Beyond the lateral dissemination of age-friendly practices, participants also described working to spread age-friendly practices in more micro and macro capacities across individuals and organizations. For example, participants described encouraging individual community residents to adopt more age-friendly practices by working with local medical students to help them ‘[get] to know older people and learn how to work with them’ or encouraging a doctoral student to engage in a local dementia-friendly initiative – efforts conducted external to their official AFC initiative. In other instances, participants described spreading age-friendly practices to other organizations and institutions in their communities, often as an extension of their personal civic participation, spanning consulting with a local organization on age-friendly language for promotional materials or developing new programmes geared towards older adults. One AFC chair in ME expressed this idea as: ‘We work with the libraries and the YMCA so far just to encourage and instigate programming for seniors’. Other participants described infusing age-friendly efforts into other civic groups they were connected with, such as women’s clubs, religious institutions and fellowship/service organizations.

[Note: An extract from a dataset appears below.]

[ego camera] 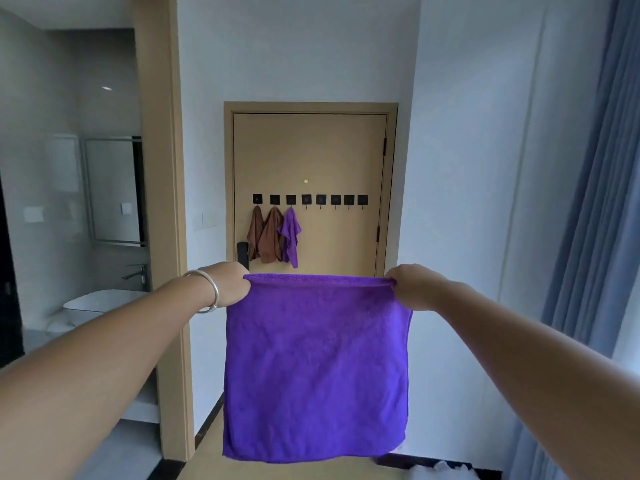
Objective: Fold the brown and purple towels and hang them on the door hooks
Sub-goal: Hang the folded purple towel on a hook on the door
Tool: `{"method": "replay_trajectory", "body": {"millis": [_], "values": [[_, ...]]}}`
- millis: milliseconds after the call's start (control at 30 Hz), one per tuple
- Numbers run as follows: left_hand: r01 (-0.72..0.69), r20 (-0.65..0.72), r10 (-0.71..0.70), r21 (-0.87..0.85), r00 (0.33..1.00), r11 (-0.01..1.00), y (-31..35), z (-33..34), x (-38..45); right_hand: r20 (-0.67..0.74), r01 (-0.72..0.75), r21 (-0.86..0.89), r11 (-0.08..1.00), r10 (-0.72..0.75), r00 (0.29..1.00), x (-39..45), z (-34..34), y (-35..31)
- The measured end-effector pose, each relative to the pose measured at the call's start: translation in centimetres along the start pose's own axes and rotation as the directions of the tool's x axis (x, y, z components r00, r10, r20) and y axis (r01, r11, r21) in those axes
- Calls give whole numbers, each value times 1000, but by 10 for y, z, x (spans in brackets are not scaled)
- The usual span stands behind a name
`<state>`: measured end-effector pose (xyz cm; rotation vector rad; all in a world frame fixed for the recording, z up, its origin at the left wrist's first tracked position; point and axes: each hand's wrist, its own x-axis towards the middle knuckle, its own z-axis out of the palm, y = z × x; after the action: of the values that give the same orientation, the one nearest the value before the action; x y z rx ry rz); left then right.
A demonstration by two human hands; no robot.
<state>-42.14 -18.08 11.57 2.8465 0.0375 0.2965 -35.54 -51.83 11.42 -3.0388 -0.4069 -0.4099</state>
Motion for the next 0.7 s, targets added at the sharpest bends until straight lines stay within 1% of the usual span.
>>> {"method": "replay_trajectory", "body": {"millis": [100, 400, 533, 700], "values": [[16, -24, -15, 8, 1000, 1000, 3, 7, 34, -4, 15, 16, 1000, -15, 1000, 32, 8, 12], [32, 25, -33, 36, 999, 999, -21, 45, 127, 64, 27, 32, 999, -29, 998, 113, 43, 19], [19, 29, -20, 32, 999, 999, -41, 58, 181, 91, 12, 10, 1000, -13, 996, 164, 64, 15], [-1, 19, 1, 21, 1000, 1000, -78, 70, 266, 88, -5, 2, 1000, 5, 996, 248, 84, 2]]}}
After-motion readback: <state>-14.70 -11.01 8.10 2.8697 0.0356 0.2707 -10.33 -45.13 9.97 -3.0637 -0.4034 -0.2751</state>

Furthermore, participants described working to spread age-friendly mindsets – attitudes and views supporting age-friendly principles and goals – across multiple levels. Participants aimed to educate the community about the age-friendly cause, with the goal of making people more aware of ageing and more supportive of the age-friendly effort. Examples included participants sharing information about the AFC initiative with specific constituencies in the community, infusing an age-friendly perspective in local organizations by joining their boards, and participating in a variety of promotional efforts, spanning writing articles about the initiative and holding community events about specific topics on ageing (e.g. ADUs and other later-life housing issues). Participants also described challenging ageist views at a community level. While some participants described their participation overall as a means of countering ageism, others shared specific instances where they advanced more age-inclusive mindsets in the community, such as one steering committee member in NJ who began their AFC participation when they saw that ‘nobody cared’ about making events age-inclusive and another ME work group member who wrote a rebuttal to an article in a local paper expressing ageist ideas.

Participants also described spreading age-friendly mindsets by sharing information about the AFC initiative or specific ageing-related topics with individuals or groups in the community. Examples included participants sharing community survey reports to make a positive impression of the initiative and its age-friendly cause with a municipal governing body and meeting with business leaders to impress upon them the importance of older workers in their organizations. Others shared that they would frequently talk about their AFC initiative and efforts with individuals in their immediate social networks, with one work group chair in KY sharing:

I think age-friendly cities is something I never knew about. I’m a big advocate of it now, and I’ve told a lot of people about it who don’t know anything about it, what it’s all about, why it’s important and why we need to look at it in our city.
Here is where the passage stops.